WHAT IS EXPECTED:
Please report how many lines below contain "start", writing nothing except the number.

#####

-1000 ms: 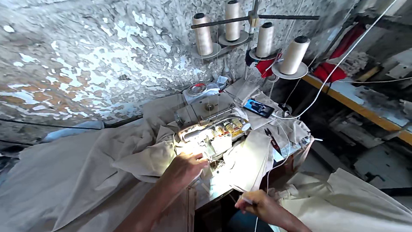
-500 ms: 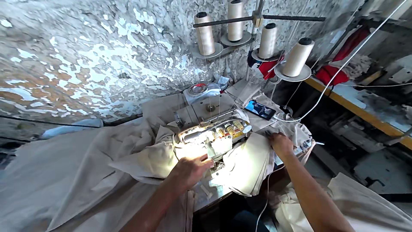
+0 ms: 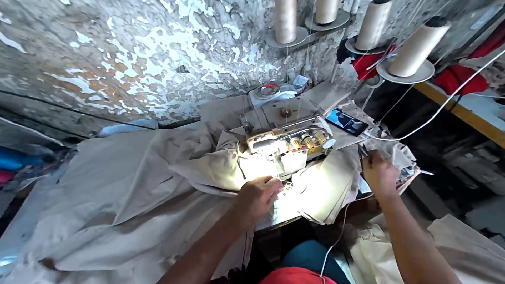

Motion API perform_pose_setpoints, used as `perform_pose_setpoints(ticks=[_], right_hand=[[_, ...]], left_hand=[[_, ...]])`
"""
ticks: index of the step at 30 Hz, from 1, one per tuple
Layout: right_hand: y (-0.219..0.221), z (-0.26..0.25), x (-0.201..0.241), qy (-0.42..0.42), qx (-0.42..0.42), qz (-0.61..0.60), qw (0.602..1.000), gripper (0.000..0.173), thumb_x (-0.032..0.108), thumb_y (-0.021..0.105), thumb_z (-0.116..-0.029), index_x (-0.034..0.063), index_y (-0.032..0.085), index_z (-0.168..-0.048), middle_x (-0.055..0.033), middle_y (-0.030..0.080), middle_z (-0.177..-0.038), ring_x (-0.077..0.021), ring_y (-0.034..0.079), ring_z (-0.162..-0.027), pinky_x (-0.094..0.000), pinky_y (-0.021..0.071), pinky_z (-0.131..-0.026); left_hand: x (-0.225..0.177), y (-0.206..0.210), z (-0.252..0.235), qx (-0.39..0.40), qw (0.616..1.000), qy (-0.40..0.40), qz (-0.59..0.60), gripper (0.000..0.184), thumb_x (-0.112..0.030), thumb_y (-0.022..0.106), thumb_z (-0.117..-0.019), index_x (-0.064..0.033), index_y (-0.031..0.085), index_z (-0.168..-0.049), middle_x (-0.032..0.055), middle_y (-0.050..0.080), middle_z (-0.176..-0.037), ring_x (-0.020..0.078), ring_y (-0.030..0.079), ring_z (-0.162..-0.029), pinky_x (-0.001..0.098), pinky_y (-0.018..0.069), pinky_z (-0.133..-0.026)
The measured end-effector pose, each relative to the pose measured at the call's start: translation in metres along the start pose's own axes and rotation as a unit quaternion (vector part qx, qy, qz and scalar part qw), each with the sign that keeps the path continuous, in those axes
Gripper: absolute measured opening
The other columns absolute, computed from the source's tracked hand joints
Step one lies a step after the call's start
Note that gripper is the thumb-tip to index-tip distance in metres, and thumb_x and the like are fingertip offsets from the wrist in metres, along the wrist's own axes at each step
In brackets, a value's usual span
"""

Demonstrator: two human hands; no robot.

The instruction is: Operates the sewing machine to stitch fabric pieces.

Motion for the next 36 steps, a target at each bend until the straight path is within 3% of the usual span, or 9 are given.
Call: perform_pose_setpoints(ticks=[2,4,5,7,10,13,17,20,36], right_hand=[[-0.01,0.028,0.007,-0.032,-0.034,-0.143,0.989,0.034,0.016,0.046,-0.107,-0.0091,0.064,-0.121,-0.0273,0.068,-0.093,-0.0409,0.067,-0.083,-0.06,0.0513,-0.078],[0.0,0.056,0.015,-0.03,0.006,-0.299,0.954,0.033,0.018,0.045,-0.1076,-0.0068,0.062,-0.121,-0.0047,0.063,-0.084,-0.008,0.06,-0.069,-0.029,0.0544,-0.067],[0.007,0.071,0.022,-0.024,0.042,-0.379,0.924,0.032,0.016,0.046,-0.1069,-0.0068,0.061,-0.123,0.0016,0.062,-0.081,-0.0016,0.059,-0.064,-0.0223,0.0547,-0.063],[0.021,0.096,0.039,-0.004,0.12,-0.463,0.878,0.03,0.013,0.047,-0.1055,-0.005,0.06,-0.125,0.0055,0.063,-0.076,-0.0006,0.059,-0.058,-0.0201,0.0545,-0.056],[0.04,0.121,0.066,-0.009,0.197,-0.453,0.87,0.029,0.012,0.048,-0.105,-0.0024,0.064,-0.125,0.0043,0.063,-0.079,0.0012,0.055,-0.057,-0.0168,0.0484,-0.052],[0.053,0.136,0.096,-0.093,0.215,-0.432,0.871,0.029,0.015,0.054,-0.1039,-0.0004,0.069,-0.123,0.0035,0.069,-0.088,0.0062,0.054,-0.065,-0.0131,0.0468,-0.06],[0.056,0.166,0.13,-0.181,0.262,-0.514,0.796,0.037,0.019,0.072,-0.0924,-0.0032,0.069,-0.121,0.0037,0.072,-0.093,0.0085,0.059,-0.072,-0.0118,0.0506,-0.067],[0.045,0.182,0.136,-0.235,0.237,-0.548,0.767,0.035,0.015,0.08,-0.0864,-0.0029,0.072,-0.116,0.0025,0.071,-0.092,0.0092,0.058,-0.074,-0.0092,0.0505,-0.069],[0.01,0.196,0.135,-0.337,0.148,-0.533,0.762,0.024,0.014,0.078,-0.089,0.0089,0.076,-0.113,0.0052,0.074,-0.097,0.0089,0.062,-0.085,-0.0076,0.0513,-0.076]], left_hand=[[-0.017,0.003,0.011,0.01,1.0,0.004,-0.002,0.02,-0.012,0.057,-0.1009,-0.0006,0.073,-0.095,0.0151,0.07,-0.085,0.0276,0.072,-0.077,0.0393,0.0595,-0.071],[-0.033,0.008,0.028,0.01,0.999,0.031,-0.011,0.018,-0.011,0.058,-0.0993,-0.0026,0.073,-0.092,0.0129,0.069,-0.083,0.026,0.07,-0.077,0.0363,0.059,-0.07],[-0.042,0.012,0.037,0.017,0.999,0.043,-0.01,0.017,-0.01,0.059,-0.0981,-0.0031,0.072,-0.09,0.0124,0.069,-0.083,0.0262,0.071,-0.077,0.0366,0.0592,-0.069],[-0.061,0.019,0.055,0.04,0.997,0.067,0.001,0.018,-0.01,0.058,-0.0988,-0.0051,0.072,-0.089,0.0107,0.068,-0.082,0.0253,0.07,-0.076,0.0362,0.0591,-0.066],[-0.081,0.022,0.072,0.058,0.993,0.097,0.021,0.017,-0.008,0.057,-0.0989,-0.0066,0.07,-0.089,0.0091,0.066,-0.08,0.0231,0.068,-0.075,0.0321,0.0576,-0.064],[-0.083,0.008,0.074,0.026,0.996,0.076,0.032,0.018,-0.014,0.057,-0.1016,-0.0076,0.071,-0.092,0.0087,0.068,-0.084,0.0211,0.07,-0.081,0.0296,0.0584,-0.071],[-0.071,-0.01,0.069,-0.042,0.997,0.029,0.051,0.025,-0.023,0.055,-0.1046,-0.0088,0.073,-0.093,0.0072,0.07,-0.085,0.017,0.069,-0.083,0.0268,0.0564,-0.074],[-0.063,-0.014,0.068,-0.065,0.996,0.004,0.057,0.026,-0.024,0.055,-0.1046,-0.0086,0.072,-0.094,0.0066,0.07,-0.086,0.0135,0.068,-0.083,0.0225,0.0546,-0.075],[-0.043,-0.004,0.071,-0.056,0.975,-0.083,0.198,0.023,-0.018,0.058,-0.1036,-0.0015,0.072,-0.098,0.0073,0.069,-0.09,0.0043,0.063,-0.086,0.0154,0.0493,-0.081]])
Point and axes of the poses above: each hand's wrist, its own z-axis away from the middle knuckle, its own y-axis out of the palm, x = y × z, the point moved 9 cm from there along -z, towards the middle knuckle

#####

RESULT OF THE TASK:
2